2. Deep Learning Specialization on Coursera (1,133 forks)
This student-created repository includes all work from Coursera’s Deep Learning Specialization programming assignments. While this repository itself is not a curriculum, it’s a helpful guide for self-teaching and reading more about the concepts and solutions from this deep learning series of courses.
3. Creative Applications of Deep Learning with Tensorflow (591 forks)
This repository is comprised of assignments and lecture transcripts for Kadenze Academy’s Creative Applications of Deep Learning with TensorFlow curriculum. There are a total of five courses, and the repository also contains extensive documentation on setup and getting started with the tools students will need.
4. Practical RL: A course in reinforcement learning in the wild (401 forks)
This course is taught on-campus in Russian at the Higher School of Economics, but its online version is available to both English and Russian speakers. The entire course is nine weeks long, and the repository also contains bonus materials for students to explore after completing the curriculum.
5. Data Science Coursera (152 forks)
Michael Galarnyk, a Data Science M.A. student, decided to document his journey through Johns Hopkins’ Coursera Data Science curriculum as a supplement to his program at UC San Diego. Along with a directory for each course and its assignments, there’s also a link to a blog post reviewing each course week-by-week, so prospective students can get an idea of what to expect each week.
6. Hear Me Code Python Lessons, 111 forks — Hear Me Code, based in Washington, D.C., is an organization that offers free, beginner-friendly classes to women. This repository has a “Start Here” guide for those who’ve never installed or run Python before. The lessons are broken into 16 sections, each covering a different concept. Hear Me Code’s slides are also hosted on GitHub, so it’d be easy for anyone to follow this curriculum on their own.

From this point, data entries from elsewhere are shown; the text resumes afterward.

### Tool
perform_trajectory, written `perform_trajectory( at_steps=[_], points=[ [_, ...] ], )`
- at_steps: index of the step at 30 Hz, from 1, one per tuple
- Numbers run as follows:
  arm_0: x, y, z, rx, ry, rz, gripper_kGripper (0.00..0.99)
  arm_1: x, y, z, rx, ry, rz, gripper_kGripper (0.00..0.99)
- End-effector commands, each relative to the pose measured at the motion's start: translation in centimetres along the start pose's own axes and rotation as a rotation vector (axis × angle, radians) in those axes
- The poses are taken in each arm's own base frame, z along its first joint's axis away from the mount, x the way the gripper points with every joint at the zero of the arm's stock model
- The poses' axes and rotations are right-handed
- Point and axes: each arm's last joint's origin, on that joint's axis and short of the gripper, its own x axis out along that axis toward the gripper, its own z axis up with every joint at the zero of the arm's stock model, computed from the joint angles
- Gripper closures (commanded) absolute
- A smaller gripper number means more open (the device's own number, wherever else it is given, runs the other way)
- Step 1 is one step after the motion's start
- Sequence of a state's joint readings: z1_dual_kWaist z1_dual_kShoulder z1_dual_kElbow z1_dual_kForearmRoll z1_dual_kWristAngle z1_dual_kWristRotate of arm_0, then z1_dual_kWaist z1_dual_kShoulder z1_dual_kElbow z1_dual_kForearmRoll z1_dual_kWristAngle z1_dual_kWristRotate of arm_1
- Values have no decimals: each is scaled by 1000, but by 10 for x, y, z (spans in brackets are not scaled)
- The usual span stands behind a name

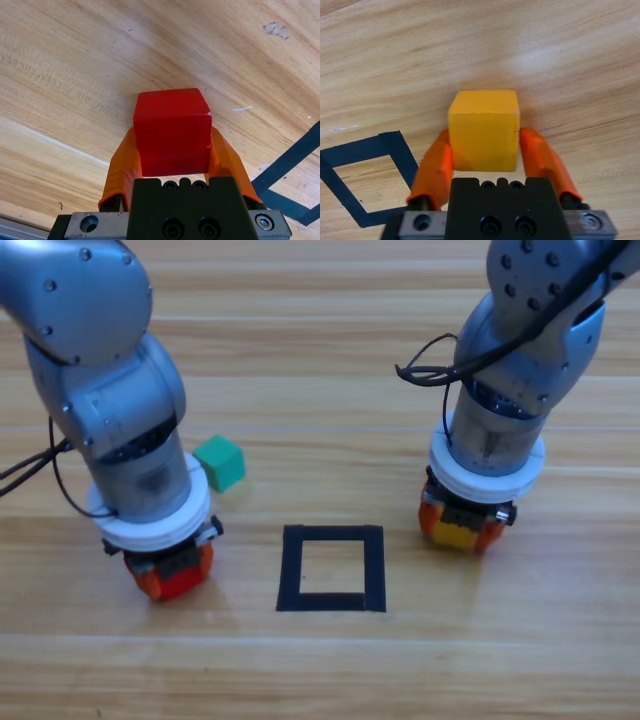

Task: Stack the blocks in the rectangular block: red at the bottom, yellow in the middle, green on top

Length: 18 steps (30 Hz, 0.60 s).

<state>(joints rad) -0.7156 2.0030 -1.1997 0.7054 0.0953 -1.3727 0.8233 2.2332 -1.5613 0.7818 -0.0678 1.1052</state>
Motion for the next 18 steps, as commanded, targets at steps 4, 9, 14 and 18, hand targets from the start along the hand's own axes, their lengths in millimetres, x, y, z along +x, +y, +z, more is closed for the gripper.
perform_trajectory(
  at_steps=[4, 9, 14, 18],
  points=[
    [0, -13, 11, 155, -21, 14, 909, 6, -6, 9, -55, 9, -24, 815],
    [-35, -26, 17, 449, -50, -87, 944, -46, -19, 7, -121, -39, 17, 815],
    [-41, -36, -13, 691, -40, -123, 970, -95, -41, 1, -152, -50, 32, 815],
    [-27, -53, -36, 823, -16, -115, 972, -117, -57, -2, -184, -70, 47, 815]
  ],
)
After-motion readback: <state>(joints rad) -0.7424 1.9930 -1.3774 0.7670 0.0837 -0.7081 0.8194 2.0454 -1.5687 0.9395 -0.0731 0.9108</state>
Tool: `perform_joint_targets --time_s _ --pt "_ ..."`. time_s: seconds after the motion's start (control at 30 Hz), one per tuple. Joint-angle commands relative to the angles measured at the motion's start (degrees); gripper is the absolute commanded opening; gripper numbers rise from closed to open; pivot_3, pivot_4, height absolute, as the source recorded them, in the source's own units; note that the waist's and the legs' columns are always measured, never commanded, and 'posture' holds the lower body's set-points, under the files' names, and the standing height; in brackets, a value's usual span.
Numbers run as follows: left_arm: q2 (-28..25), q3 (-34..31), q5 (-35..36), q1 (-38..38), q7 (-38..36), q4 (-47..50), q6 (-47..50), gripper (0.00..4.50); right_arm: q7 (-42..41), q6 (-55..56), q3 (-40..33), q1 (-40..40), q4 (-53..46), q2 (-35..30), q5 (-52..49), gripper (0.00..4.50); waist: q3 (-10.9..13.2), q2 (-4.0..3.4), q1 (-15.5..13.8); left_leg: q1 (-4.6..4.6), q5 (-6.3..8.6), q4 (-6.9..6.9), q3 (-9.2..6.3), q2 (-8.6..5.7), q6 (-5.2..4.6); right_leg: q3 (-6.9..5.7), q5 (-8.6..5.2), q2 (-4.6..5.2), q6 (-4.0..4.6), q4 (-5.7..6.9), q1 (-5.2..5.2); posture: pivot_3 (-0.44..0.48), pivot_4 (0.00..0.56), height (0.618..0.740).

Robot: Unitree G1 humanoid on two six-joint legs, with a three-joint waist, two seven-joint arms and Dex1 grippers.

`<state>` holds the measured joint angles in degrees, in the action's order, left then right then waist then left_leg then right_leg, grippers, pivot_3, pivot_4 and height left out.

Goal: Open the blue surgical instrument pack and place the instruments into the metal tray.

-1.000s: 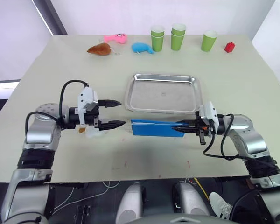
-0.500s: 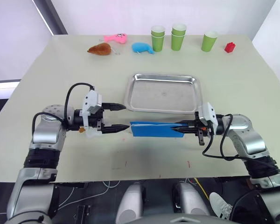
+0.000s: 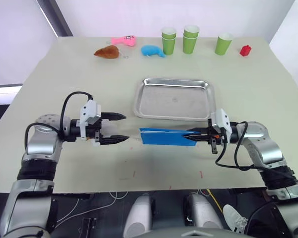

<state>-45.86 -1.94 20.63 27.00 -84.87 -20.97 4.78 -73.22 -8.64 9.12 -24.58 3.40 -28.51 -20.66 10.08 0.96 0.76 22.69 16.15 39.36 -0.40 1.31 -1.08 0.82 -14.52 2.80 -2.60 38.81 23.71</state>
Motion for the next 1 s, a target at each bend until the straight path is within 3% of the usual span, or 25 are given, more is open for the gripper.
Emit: perform_joint_targets --time_s 0.03,0.67,1.0 --pt "-1.03 -1.80 2.44 0.28 -0.94 3.46 1.71 4.44 0.13 0.66 -0.69 -0.63 -0.89 0.08 -0.65 0.00 0.00 0.00 -0.01 0.00 0.00 0.00 0.00 0.00 0.00 0.00 0.00 0.00 0.00 0.00 0.00 0.000 0.150 0.739" --pt "0.45 -1.02 3.14 -0.44 0.94 8.16 5.00 4.44 -0.26 0.47 -0.46 -0.93 -0.79 0.37 -0.67 0.00 0.00 0.00 0.02 0.00 0.00 0.00 0.01 0.00 0.00 0.01 0.00 0.00 0.00 0.00 0.00 0.000 0.150 0.739" --pt "4.96 0.64 1.13 1.08 4.08 6.62 2.26 4.44 -0.49 -0.02 -0.09 -0.67 -1.63 0.43 -0.92 0.00 0.00 0.00 0.01 0.00 0.00 0.00 0.00 0.00 0.00 0.00 0.00 0.00 0.00 0.00 0.00 0.000 0.150 0.739"
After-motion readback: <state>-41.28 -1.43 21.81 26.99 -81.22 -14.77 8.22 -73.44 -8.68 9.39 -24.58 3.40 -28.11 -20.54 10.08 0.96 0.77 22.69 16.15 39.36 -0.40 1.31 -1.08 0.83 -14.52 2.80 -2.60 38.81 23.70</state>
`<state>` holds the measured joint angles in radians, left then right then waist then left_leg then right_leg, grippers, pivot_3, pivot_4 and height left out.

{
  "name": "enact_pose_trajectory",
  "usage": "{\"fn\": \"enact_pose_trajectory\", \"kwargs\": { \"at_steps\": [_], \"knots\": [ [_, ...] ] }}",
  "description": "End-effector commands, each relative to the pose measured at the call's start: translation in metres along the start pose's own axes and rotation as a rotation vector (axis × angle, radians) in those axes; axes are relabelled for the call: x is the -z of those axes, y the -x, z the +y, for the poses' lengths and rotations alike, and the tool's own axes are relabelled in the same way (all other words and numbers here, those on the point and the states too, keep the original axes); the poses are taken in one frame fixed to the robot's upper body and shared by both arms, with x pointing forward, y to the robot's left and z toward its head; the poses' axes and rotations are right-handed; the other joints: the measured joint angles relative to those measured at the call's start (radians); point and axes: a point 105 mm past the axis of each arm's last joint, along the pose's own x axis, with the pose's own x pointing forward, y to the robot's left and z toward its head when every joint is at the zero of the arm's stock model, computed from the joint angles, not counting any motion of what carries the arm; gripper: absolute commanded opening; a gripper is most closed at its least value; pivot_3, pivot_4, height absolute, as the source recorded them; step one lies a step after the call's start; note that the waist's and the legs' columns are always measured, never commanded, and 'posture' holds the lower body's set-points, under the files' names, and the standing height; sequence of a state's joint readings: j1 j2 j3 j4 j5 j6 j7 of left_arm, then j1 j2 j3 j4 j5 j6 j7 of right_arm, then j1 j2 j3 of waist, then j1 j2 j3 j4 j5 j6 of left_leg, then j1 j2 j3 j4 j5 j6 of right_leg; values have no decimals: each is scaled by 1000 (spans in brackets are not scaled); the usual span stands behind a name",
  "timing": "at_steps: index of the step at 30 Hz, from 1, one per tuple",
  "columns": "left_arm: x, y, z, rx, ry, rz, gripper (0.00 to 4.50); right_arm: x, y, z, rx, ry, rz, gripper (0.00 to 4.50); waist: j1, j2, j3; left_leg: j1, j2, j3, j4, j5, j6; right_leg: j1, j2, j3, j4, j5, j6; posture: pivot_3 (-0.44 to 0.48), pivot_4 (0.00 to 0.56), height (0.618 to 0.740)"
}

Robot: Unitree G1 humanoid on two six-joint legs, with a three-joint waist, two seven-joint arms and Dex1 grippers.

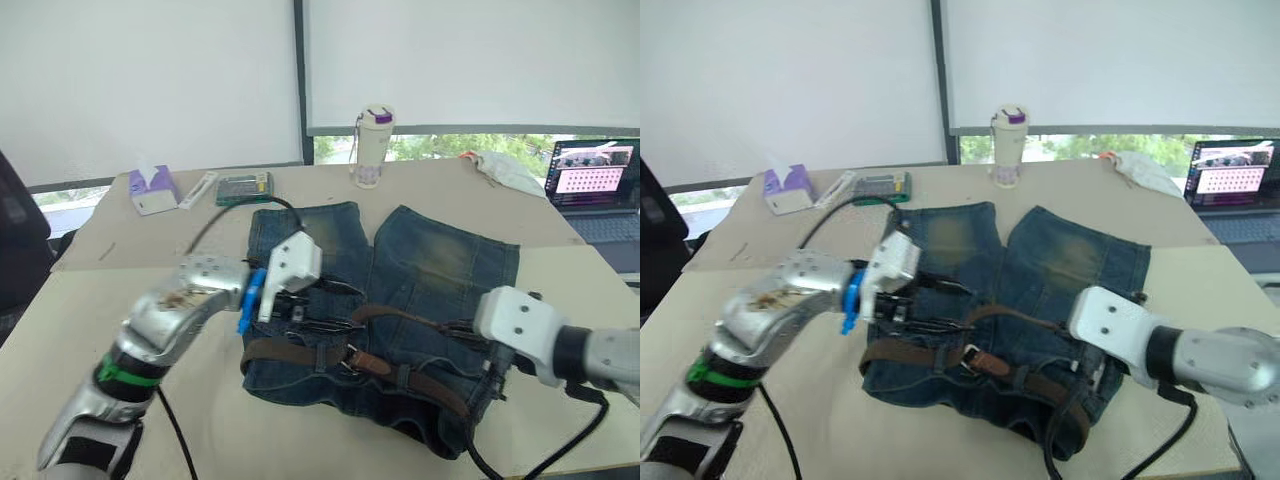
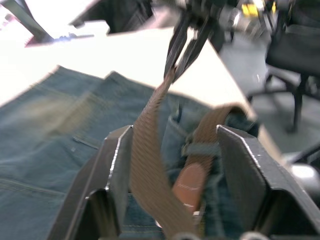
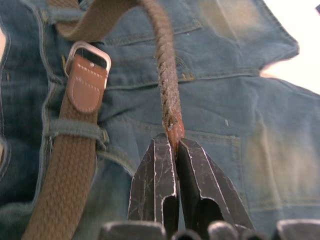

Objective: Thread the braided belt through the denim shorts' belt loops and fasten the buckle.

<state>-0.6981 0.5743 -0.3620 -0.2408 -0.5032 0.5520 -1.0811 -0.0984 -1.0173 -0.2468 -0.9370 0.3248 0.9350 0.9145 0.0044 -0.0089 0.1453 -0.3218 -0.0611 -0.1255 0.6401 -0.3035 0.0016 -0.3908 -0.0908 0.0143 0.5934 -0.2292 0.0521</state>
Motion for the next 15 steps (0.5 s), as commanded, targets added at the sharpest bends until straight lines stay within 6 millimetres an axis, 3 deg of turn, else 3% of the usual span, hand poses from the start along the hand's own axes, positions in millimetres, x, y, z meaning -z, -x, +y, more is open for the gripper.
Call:
{"fn": "enact_pose_trajectory", "kwargs": {
  "at_steps": [1, 7, 10, 15],
  "knots": [
    [-6, -14, 9, 7, -147, 46, 2639, -14, -7, -1, -20, 37, -29, 0, 1, 0, 0, 1, 0, 0, 0, 1, -1, 0, 0, -1, 0, 1, -2, 0, 150, 740],
    [2, -27, 22, -16, -286, 97, 2639, -26, -14, 2, -49, 54, -58, 0, 8, 0, 0, 1, 1, -1, 1, 1, -1, -4, 0, -2, 1, 4, -6, 0, 150, 740],
    [2, -27, 19, 3, -291, 90, 1873, -28, -16, 4, -52, 50, -61, 0, 9, 2, -1, 0, 0, -3, 3, 1, -1, -4, 0, -2, 1, 4, -5, 0, 150, 740],
    [7, -19, 18, -10, -275, 88, 222, -28, -20, 4, -39, -39, -99, 0, 8, 4, -2, 1, 1, -3, 3, 1, -1, -4, 0, -2, 1, 4, -5, 0, 150, 740]
  ]
}}
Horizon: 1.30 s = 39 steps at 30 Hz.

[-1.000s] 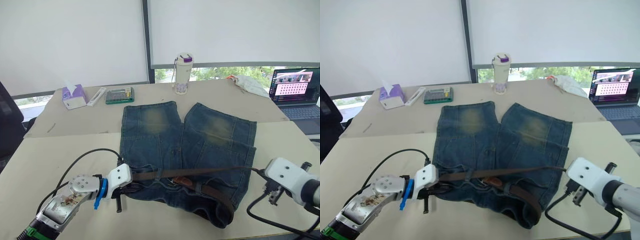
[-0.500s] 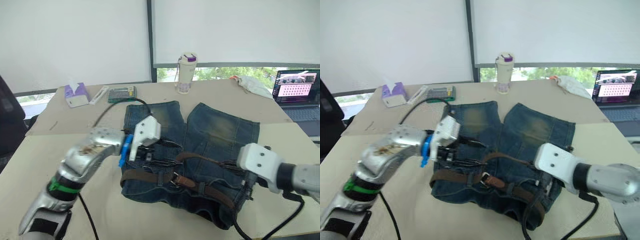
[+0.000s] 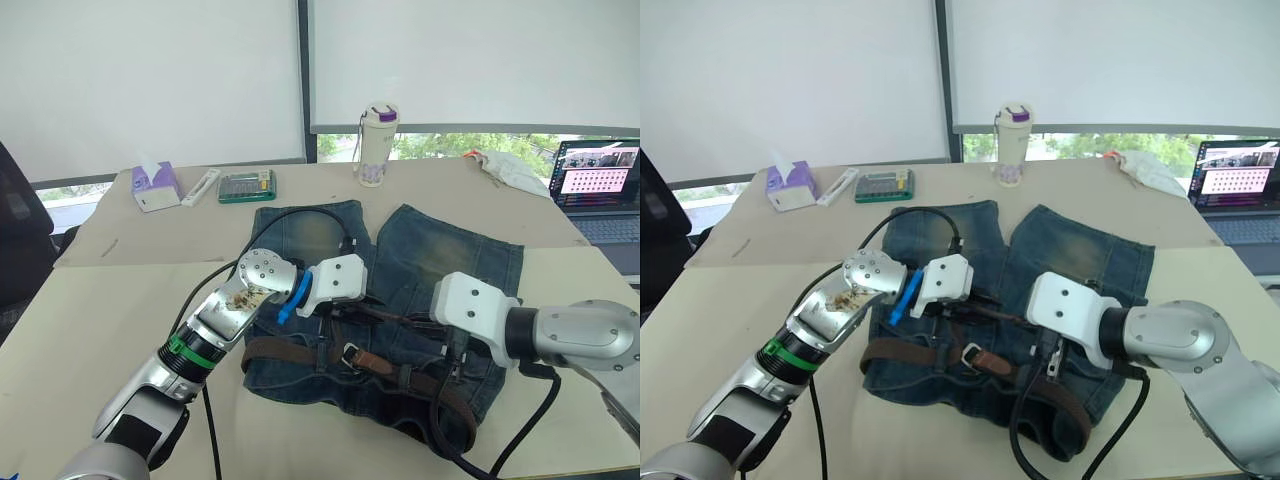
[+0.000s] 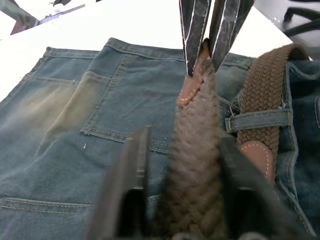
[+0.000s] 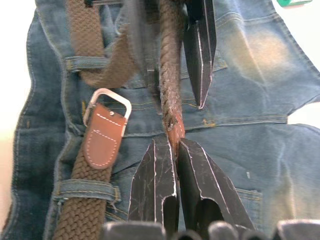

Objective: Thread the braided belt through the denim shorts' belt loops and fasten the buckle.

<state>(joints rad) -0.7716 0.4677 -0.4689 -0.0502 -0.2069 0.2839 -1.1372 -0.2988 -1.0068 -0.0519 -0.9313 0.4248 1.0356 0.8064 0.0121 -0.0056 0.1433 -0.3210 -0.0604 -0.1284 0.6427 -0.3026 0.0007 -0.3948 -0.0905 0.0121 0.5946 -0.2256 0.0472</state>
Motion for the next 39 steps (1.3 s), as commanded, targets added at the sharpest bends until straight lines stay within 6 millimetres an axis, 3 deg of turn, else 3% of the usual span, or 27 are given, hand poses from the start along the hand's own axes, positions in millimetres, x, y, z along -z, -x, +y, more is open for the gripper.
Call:
{"fn": "enact_pose_trajectory", "kwargs": {
  "at_steps": [1, 6, 15, 26, 27, 32, 39],
  "knots": [
    [-4, 11, 3, -40, -17, -25, 6, -7, 0, 1, 14, -68, -62, 391, 0, 1, 0, 0, 0, 0, 0, 0, 0, 0, 0, 0, 0, 0, 0, 0, 150, 740],
    [20, 36, 0, -134, 62, 15, 0, 6, -12, 17, -2, -179, -39, 2102, -3, 5, -3, 0, 1, 0, 0, 0, 0, -1, 1, 0, 1, 0, -1, 0, 150, 740],
    [52, 57, -33, -150, 152, 119, 0, 17, -56, 41, -114, -201, -1, 2102, -1, 6, -4, -1, -1, -1, 1, 0, 0, -4, 0, 1, 2, 1, 0, 0, 150, 740],
    [63, 67, -43, -187, 186, 162, 0, 38, -64, 42, -166, -161, 112, 2102, -3, 6, -4, -1, -1, 0, 0, 0, 0, -6, 1, 1, 2, 2, -1, 0, 150, 740],
    [64, 67, -44, -190, 188, 165, 0, 38, -64, 41, -160, -167, 109, 1583, -3, 6, -4, -1, 0, 0, 0, 0, 0, -6, 1, 1, 2, 2, -1, 0, 150, 740],
    [65, 72, -49, -198, 222, 154, 0, 35, -56, 34, -124, -216, 77, 29, -3, 5, -5, -1, 0, 0, 0, 0, 0, -5, 1, 1, 2, 2, -2, 0, 150, 740],
    [69, 70, -63, -133, 261, 158, 0, 35, -39, 18, -8, -355, 4, 29, -1, 6, -5, -1, -1, 0, 0, 0, 0, -6, 1, 1, 3, 3, -3, 0, 150, 740]
  ]
}}
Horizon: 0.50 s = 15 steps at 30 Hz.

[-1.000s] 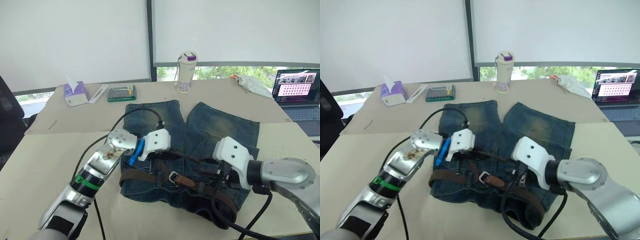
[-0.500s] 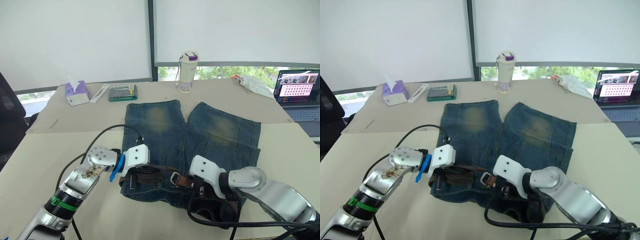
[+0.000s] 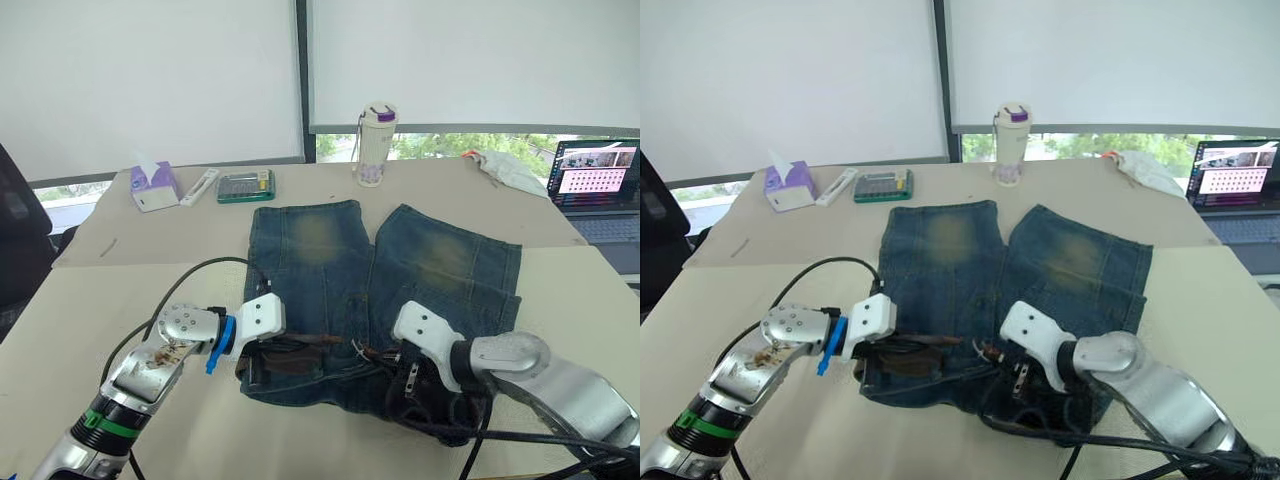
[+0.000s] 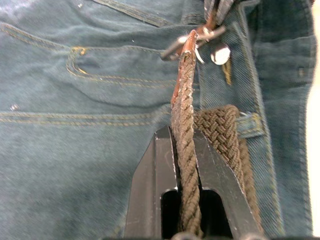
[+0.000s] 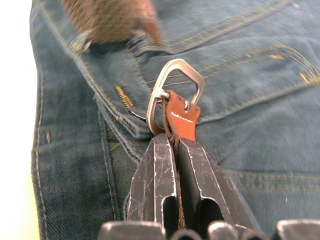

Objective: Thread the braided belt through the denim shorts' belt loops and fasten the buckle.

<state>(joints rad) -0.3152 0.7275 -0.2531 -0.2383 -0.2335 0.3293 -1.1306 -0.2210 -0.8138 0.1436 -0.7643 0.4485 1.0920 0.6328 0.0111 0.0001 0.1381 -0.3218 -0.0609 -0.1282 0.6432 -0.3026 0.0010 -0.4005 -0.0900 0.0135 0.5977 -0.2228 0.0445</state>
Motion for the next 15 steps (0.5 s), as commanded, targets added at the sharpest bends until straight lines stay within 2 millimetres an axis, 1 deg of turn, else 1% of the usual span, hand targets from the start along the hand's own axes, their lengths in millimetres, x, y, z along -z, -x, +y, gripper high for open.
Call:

7. Developing iOS Apps with Swift, 110 forks— This repository contains lecture notes, assignments, problem sets, and slides for the Stanford School of Engineering’s course on Developing iPhone Applications, available on iTunesU. Created by a student of the course, this repo is organized in a table, where each lecture is a row and contains links to slides, demo code, and the lecture video for the lesson. This format makes it easy for others to follow along, or explore by lesson topic.
8. Udacity’s Machine Learning Engineer Nanodegree Stanford’s Convolutional Neural Networks for Visual Recognition, 48 forks — While Udacity’s Machine Learning Engineer Nanodegree curriculum has a number of repositories, this one is especially usable due to its README. There’s info about how to use the content of the repo, links to all the class materials, and links to additional helpful resources for students. After students have finished an assignment, they’re invited to add their solutions to the repo for others to reference.
9. Introduction to Hadoop and MapReduce, 41 forks — This repository contains the source code and problem sets for Udacity’s Intro to Hadoop and MapReduce course. The README provides instructions for setup, documentation on input and output data files, and question sets for the course, which includes both Python and Java variants.
10. Prep Course for North American University’s Chapter of Association for Computing Machinery International Collegiate Programming Competition, 26 forks — This repository is an 11-week prep course for programming competitions, but can be used to practice algorithm challenges for interviews or improving one’s algorithmic thinking. Prior programming knowledge and familiarity with data structures will help those who want to get started with this more advanced course.